• **Task directions**
Show all lines of the listing that hold the word "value".
*** Block opens ***
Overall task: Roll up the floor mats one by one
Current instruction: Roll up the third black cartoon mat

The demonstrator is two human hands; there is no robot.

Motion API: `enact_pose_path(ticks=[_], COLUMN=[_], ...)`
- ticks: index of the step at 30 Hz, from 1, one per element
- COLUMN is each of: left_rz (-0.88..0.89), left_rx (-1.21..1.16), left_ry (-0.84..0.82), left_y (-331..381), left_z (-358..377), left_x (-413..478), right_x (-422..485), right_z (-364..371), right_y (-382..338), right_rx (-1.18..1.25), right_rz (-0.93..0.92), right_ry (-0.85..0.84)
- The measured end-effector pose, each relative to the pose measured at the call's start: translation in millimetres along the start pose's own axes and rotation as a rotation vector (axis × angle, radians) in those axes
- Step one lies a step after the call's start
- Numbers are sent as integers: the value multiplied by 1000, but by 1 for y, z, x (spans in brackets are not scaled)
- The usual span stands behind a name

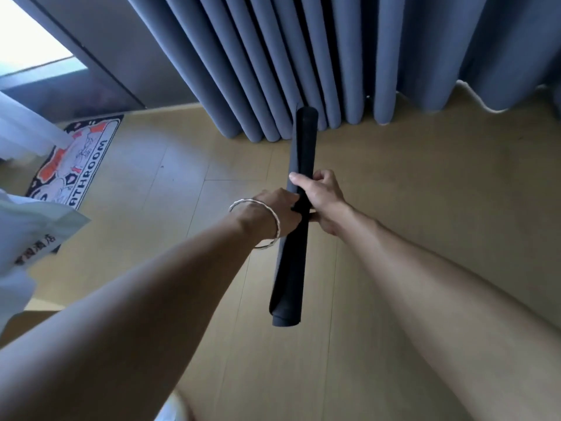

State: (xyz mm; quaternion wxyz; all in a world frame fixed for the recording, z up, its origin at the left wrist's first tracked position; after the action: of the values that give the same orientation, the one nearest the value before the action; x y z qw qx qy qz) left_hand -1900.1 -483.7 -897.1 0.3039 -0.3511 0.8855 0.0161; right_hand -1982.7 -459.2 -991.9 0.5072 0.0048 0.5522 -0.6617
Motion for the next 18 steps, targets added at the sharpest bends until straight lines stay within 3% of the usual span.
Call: enact_pose_path(ticks=[6,12,18], left_rz=[50,200,385], left_rx=[-160,-84,-98], left_ry=[58,138,146], left_y=[11,43,99], left_z=[56,89,91], left_x=[22,40,44], right_x=[29,29,13], right_z=[-22,-65,-129], right_y=[14,31,-1], right_rx=[-118,-145,-369], right_rz=[-11,32,-18], right_ry=[67,161,212])
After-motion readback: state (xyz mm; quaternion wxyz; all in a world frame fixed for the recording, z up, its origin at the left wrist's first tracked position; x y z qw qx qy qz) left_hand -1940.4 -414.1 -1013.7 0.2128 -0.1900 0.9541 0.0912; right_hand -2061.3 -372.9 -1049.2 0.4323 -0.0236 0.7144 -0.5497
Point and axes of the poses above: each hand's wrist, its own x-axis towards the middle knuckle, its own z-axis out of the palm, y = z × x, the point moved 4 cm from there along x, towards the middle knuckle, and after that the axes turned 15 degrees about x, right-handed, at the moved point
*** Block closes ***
• **The answer**
- Numbers are sent as integers: the value multiplied by 1000, but by 1 for y, z, x (spans in brackets are not scaled)
State: (xyz mm; quaternion wxyz; all in a world frame fixed for the recording, z up, its origin at the left wrist's first tracked position; after the action: of the values that give the same orientation, the one nearest the value before the action; x y z qw qx qy qz) left_hand -1900.1 -483.7 -897.1 0.3039 -0.3511 0.8855 0.0161; right_hand -1982.7 -459.2 -991.9 0.5072 0.0048 0.5522 -0.6617

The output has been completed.